Bienvenidos a Panamá. La Muy Noble y Leal Nuestra Señora de la Asunción de Panamá, as the Spanish christened it.
Panamá in Transit
Like my Grandpa Dan, I never met a bus or train I didn't like. The fact that they exist at all makes them worthy of praise in my book. It is winter in New York and I heard somewhere that they have buses and a metro in Panamá so I caught the first flight I could and beat it out of the City before the door to my apartment was frozen shut. For the past couple of weeks I have been in Panamá doing what I always do, studying how people get around.
Here in Panamá, ‘transit’ has a different meaning than the way one usually thinks of it. Transit in Panamá refers to how ships pass through the locks of the Panama Canal. For example, many cruise ship passengers opt to partially transit the canal which means they only go part of the way from one coast to the other. Full transit means navigating the entire canal from the Caribbean to the Pacific, or vice versa.
Of course even I have my least favorite bus experiences. And being here I have now added to my list the diablo rojo (brightly painted old school buses common in Panamá) I was on last week that broke down midway between Portobelo and Sabanitas.
The sturdy diablo rojo that runs between Colón and Portobelo.

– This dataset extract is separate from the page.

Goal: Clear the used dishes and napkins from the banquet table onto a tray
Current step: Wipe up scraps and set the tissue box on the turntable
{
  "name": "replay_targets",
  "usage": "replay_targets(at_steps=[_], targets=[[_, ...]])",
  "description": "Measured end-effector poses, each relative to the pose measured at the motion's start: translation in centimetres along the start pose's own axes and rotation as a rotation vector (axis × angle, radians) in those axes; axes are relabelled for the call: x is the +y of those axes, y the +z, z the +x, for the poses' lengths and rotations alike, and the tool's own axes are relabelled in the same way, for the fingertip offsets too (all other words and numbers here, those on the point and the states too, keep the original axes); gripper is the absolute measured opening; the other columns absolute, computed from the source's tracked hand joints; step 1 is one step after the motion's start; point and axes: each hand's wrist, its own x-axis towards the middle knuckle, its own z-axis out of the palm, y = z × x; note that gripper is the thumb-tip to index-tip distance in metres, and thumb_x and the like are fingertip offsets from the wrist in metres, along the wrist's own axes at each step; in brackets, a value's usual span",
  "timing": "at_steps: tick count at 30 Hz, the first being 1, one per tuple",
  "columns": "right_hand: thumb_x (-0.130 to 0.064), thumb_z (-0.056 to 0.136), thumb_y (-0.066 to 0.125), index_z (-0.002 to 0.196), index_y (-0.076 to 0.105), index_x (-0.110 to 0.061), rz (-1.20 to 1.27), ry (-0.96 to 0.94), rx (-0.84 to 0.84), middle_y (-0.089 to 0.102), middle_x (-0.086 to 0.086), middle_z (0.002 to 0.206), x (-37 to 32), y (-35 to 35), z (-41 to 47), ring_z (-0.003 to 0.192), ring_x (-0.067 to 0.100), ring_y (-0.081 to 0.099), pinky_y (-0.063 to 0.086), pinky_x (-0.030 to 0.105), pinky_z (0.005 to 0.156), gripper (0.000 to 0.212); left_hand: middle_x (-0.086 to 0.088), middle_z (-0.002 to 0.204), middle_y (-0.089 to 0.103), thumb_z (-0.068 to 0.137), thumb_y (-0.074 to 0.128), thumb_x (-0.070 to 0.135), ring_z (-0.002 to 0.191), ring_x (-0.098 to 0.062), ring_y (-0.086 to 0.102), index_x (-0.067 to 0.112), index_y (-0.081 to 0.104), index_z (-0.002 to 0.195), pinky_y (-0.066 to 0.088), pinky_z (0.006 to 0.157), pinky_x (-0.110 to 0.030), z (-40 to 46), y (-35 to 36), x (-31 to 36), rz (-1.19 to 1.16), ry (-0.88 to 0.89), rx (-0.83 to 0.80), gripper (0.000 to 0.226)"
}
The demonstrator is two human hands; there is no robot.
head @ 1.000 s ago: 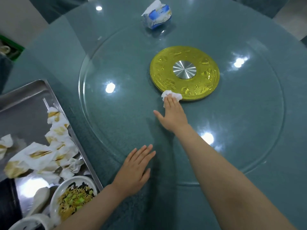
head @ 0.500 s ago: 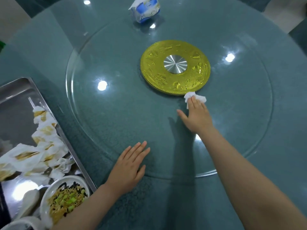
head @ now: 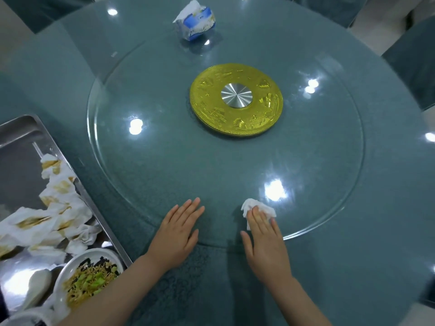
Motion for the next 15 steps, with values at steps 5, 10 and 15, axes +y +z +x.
replay_targets(at_steps=[5,10,15], targets=[[-0.011,0.084,0.034,0.12,0.066,-0.012,-0.014,-0.064,0.113,0.065,0.004,0.126,0.6,0.1,1.1,0.115,0.021,0.062,0.031,0.033,0.108,0.048,0.008,0.161,0.014,0.097,0.029,0.037,0.148,-0.007,0.007,0.024,0.029,0.15,0.007,0.119,-0.035,-0.1,-0.5,-0.5,0.001,0.008,-0.02,0.056],[0.002,0.072,0.05,0.074,0.062,-0.019,0.155,-0.055,0.204,0.062,-0.005,0.073,0.4,-2.0,2.7,0.061,0.021,0.051,0.048,0.032,0.053,0.024,0.007,0.16,0.017,0.093,0.022,0.041,0.147,-0.008,0.01,0.023,0.033,0.149,0.002,0.119,-0.031,0.0,-1.3,-0.3,-0.028,0.005,-0.029,0.06],[0.003,0.057,0.05,0.063,0.056,-0.018,0.161,-0.052,0.246,0.053,-0.004,0.059,0.0,-2.6,2.7,0.051,0.02,0.044,0.032,0.024,0.046,0.023,0.005,0.161,0.013,0.086,0.014,0.044,0.148,-0.014,0.012,0.021,0.029,0.15,-0.001,0.12,-0.03,0.0,-2.0,0.1,0.005,-0.004,-0.051,0.07]])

Still, the pain was short lived. A half hour waiting in the shade of a big tree along the Caribbean in the late afternoon before another bus arrived and sped us to our destination. A cold Balboa, the local best selling beer, for under a dollar at the parada in Sabanitas also helped. I can get used to this I thought. Frequent bus service to even the smallest towns and cold beer at a reasonable price.

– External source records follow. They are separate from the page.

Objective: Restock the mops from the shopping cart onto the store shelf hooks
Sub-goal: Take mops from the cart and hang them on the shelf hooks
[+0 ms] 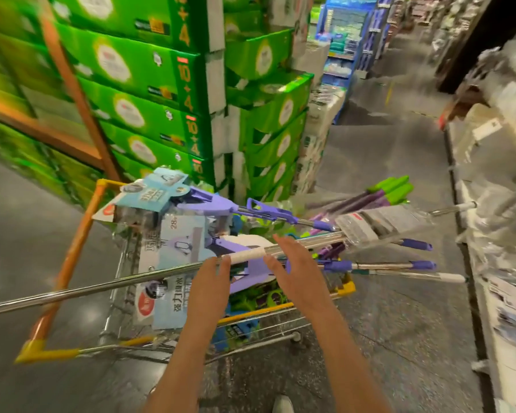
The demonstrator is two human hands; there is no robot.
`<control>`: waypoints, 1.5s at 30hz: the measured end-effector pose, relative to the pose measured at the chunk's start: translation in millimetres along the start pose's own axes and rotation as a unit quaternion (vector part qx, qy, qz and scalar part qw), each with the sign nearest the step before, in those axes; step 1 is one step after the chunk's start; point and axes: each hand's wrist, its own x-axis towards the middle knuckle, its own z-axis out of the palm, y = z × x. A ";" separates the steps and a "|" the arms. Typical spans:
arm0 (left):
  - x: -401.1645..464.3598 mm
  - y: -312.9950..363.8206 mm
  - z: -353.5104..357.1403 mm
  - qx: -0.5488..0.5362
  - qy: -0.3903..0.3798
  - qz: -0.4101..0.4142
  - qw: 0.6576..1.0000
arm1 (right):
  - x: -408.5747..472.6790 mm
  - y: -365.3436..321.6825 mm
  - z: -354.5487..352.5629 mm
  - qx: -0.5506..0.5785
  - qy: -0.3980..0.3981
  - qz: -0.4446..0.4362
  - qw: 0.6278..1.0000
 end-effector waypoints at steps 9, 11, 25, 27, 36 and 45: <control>22.6 -10.1 37.3 -0.441 -0.014 -0.240 0.865 | 65.3 33.5 38.6 -0.041 -0.115 -0.017 0.992; 28.6 -10.3 49.4 -0.480 -0.003 -0.243 0.843 | 76.6 43.6 44.7 -0.051 -0.140 -0.027 0.988; 78.8 -3.4 101.0 -0.561 0.118 -0.253 0.779 | 150.1 86.3 67.8 -0.161 -0.236 -0.076 0.955; 82.1 0.1 103.1 -0.564 0.137 -0.267 0.770 | 155.8 87.8 69.2 -0.170 -0.245 -0.079 0.951; 77.4 12.1 109.6 -0.567 0.193 -0.236 0.765 | 166.7 87.5 54.9 -0.139 -0.286 -0.096 0.943; 79.6 27.9 101.1 -0.541 0.225 -0.188 0.788 | 164.2 72.6 38.1 -0.067 -0.249 -0.118 0.959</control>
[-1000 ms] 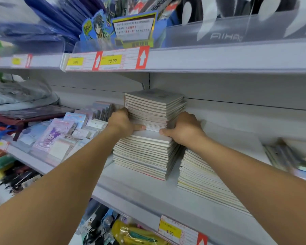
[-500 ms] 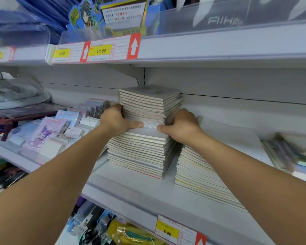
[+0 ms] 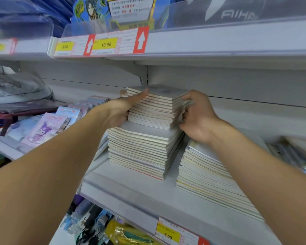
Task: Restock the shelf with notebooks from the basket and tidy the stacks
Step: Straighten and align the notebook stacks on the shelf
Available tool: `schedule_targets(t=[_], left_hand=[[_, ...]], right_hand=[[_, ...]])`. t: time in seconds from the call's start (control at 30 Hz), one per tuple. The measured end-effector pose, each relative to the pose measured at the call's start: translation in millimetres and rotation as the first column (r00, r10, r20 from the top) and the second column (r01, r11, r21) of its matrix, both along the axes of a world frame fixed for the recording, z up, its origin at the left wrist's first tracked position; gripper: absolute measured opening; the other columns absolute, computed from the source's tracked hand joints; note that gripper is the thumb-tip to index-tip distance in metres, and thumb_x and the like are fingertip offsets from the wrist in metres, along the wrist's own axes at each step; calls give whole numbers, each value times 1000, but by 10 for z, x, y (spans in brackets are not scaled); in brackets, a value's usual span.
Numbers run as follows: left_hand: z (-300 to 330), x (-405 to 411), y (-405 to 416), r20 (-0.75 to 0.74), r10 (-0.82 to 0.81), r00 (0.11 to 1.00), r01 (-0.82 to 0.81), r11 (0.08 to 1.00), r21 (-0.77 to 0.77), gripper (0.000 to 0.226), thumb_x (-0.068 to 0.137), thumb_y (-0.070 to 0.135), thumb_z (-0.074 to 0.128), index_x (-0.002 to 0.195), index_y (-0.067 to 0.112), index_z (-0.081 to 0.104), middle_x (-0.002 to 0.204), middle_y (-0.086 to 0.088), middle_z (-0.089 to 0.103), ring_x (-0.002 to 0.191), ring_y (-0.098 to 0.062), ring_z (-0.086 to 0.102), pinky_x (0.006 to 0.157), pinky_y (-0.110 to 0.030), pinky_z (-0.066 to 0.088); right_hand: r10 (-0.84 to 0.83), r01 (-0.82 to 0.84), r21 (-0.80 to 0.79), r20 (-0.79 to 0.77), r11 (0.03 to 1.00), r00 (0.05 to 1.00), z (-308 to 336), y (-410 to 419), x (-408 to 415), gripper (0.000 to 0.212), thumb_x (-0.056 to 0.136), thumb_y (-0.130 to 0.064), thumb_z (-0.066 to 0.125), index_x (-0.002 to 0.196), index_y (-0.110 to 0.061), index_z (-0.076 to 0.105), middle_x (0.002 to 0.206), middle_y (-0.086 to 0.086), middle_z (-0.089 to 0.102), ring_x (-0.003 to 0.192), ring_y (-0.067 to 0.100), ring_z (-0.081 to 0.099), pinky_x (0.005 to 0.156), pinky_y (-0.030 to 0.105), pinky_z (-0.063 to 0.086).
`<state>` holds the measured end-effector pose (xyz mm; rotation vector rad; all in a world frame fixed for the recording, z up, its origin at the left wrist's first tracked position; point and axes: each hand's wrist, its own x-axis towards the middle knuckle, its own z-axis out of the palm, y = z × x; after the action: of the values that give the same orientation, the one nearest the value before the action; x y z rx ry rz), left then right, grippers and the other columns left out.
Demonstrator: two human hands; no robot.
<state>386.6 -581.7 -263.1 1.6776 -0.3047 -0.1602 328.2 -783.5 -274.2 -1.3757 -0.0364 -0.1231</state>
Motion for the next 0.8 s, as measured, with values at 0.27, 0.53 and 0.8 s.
schedule_targets(t=[0.27,0.53,0.8], left_hand=[[-57,93,-458,-151,435,888,-458,801,-384,112,67,95,16,156,27,10,162,1,15,148,-25,18,120,-48,9],[-142,197,-521,15,605,796,-590,781,-203,97,85,80,5,152,14,27,155,-7,35,137,-28,38,116,-41,24],[-197,236,-528,195,691,696,-684,721,-114,88,95,66,2,140,7,50,139,-17,52,125,-32,51,109,-40,35]], right_hand=[[34,-17,314,-49,949,998,-2,103,399,100,73,-94,26,128,-20,65,119,8,72,116,31,65,109,51,41],[2,10,225,-55,974,998,-14,207,425,102,66,-97,31,121,-20,70,113,10,74,105,30,70,89,47,56],[-143,166,169,-139,971,980,-69,219,755,136,19,-108,38,126,-27,62,120,7,69,101,30,71,91,53,54]])
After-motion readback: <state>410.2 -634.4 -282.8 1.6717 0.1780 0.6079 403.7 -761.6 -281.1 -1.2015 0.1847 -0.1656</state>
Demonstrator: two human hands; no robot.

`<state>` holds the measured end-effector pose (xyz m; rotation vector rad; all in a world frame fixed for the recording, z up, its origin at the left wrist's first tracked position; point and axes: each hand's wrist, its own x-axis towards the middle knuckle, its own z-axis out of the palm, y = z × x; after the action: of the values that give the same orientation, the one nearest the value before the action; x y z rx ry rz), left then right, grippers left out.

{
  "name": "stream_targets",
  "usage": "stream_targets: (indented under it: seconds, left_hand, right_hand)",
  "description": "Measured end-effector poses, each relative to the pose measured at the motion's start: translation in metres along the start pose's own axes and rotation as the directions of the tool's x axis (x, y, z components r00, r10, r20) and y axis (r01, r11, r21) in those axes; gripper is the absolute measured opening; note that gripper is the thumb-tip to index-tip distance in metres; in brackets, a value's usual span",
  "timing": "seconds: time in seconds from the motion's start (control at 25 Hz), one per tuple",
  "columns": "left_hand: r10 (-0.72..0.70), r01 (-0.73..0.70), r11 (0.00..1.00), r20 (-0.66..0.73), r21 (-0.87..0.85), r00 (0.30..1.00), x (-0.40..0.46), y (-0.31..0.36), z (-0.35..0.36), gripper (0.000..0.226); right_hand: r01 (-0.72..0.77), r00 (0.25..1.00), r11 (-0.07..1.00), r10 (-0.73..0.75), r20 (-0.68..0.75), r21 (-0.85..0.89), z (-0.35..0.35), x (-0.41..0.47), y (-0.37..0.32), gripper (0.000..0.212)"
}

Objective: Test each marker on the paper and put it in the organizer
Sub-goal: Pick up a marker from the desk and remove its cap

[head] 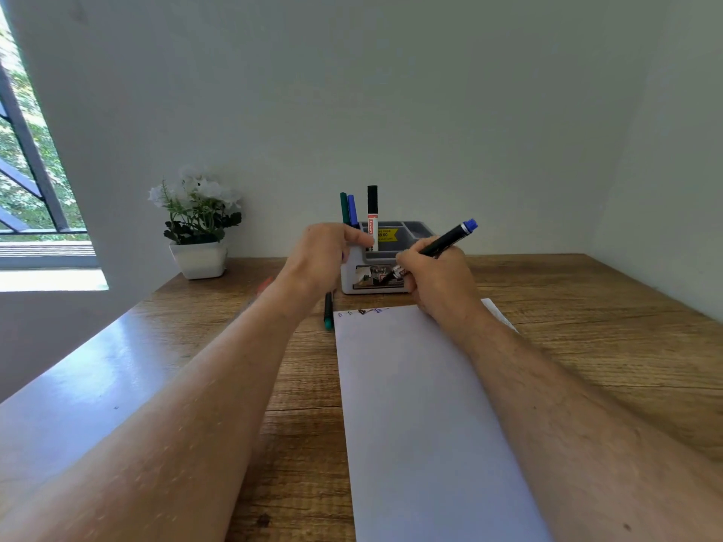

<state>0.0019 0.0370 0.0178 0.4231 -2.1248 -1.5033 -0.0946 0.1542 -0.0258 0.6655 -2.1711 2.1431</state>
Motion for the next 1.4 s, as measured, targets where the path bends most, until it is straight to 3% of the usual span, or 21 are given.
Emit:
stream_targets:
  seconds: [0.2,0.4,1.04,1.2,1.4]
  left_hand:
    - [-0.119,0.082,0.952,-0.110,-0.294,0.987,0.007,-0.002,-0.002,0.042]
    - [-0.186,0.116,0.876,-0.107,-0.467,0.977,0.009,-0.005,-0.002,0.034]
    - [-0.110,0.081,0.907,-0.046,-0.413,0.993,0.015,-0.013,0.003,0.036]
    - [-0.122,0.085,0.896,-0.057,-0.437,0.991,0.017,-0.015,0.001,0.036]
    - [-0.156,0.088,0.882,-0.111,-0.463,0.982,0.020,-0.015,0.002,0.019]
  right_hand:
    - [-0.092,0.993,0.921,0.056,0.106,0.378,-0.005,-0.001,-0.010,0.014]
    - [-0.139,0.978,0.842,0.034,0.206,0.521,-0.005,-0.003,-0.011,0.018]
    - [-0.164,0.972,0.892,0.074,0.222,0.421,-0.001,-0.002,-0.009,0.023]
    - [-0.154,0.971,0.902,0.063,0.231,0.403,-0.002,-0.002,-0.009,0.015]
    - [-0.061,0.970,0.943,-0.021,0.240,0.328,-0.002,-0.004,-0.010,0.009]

The sheer ubiquity of transit offered on Panama City's official buses and trains and private busitos and diablos rojos is my latest source of transit envy.
Typical busito, Panama City.
Though they say the diablos rojos are being phased out, I am riding plenty of them during this first trip to Panamá. The diablos can be loud and are surely more polluting than the newer city buses, but for me they have a certain charm with their religious or sensual 'art work' and often blaring pop music. Before throwing the first stone at these polluters, remember that in the U.S. where a lot of these old buses come from, we are still transporting school kids on them and they are not even colorfully painted.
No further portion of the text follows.